> [Exercise materials]:
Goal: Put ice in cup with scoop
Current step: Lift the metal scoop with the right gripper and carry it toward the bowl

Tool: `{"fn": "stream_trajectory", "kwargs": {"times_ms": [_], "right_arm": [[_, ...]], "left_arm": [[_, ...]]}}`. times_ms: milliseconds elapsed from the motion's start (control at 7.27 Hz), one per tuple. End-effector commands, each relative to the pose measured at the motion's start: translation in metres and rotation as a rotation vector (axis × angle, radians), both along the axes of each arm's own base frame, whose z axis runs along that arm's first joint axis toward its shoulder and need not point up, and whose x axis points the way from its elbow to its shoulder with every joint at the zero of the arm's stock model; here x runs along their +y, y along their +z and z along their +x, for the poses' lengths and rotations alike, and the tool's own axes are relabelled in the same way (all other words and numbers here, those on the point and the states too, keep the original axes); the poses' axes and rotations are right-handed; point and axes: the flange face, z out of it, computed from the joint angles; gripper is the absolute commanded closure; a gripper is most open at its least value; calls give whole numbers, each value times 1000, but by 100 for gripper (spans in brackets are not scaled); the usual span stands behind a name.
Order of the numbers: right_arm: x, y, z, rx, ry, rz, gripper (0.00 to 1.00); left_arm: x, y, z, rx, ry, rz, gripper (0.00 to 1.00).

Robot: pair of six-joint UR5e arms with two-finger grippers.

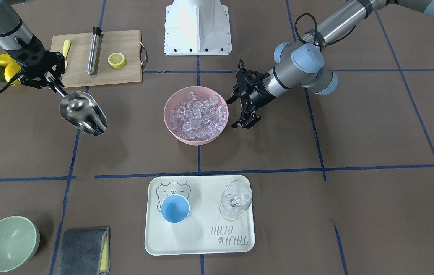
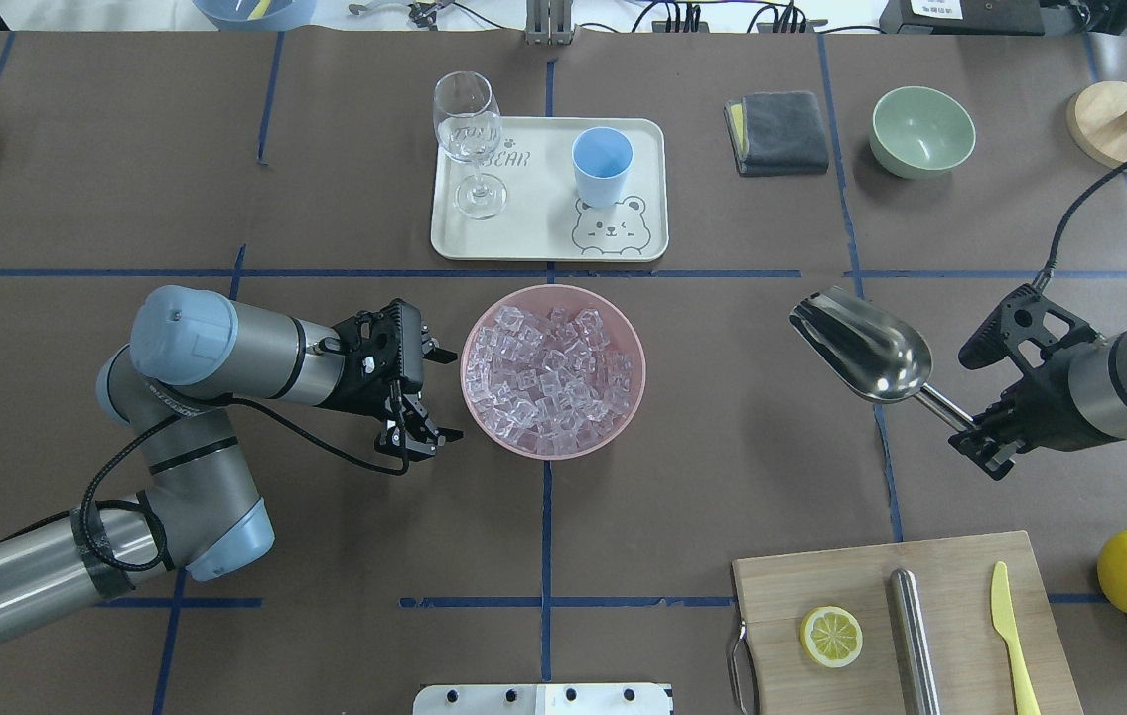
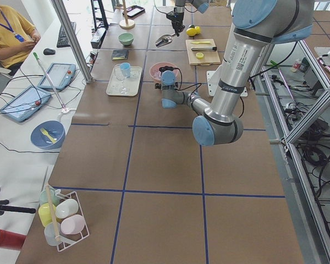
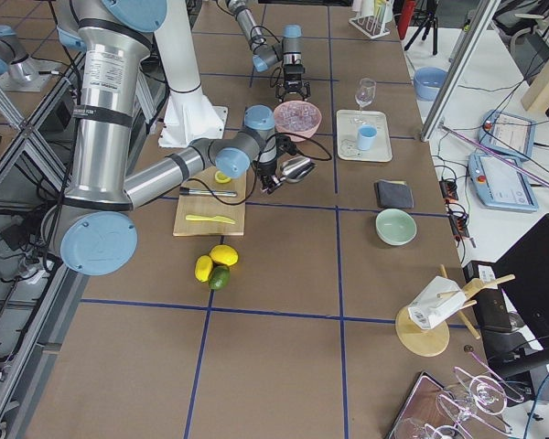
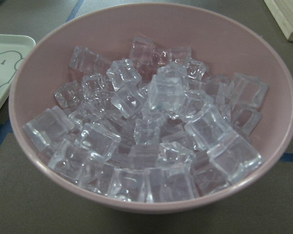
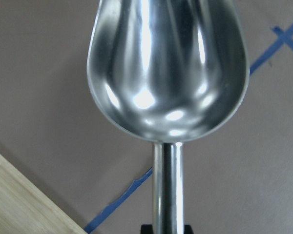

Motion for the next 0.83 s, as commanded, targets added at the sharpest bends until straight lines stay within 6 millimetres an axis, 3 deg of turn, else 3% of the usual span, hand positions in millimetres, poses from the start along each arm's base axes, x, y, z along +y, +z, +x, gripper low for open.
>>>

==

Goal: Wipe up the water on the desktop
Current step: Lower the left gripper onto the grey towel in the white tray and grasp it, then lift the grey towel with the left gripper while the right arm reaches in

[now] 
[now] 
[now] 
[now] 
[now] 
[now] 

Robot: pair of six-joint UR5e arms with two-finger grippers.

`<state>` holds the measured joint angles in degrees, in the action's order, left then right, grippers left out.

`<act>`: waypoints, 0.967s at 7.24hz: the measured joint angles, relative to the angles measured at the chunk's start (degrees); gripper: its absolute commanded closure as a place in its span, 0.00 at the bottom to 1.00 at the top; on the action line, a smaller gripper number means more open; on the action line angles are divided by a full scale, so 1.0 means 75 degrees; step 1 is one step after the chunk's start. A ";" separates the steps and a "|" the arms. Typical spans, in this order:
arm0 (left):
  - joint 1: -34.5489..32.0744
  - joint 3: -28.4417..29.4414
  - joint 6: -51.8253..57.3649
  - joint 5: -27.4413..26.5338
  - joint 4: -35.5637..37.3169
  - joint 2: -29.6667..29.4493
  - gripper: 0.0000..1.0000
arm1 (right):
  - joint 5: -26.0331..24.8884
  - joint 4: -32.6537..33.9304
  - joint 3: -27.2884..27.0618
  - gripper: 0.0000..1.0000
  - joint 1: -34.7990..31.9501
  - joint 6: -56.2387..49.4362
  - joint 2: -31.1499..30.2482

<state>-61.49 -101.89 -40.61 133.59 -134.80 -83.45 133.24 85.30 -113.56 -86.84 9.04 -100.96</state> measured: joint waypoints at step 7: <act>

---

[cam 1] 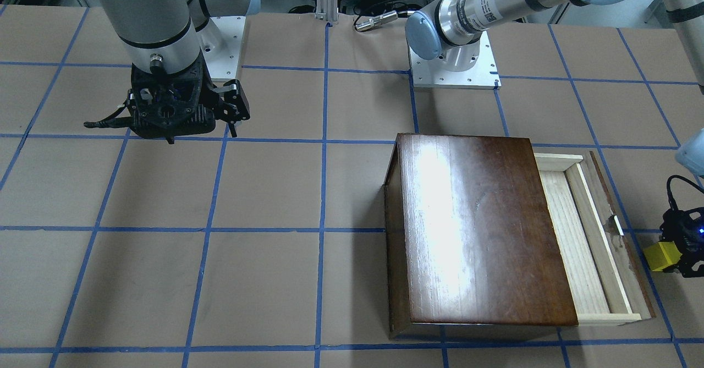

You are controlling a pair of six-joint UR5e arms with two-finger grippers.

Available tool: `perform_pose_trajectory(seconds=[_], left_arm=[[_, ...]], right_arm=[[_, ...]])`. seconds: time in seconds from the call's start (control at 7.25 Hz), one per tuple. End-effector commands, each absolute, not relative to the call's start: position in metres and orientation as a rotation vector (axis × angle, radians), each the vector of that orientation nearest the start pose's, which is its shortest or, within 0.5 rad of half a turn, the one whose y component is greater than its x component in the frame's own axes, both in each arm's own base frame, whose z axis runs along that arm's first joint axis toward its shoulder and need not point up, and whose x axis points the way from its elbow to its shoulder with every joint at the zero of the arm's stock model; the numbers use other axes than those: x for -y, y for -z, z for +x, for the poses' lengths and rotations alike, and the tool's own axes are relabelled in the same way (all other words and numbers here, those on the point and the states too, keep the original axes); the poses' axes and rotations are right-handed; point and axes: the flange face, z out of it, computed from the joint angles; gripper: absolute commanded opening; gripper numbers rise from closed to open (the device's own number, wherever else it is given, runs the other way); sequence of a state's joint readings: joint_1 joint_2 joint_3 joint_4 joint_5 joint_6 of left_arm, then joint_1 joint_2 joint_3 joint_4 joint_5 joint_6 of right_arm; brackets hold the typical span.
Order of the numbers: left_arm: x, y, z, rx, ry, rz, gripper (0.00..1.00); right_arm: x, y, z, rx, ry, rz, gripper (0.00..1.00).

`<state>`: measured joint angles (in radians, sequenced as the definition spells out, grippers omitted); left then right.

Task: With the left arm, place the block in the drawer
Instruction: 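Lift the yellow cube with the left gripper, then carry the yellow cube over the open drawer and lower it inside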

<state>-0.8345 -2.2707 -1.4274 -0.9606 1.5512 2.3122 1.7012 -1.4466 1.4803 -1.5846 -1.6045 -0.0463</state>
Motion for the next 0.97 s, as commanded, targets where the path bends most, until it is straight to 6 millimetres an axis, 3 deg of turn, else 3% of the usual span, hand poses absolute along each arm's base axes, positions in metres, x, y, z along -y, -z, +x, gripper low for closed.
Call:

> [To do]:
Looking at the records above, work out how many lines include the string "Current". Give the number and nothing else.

> [Exercise output]:
2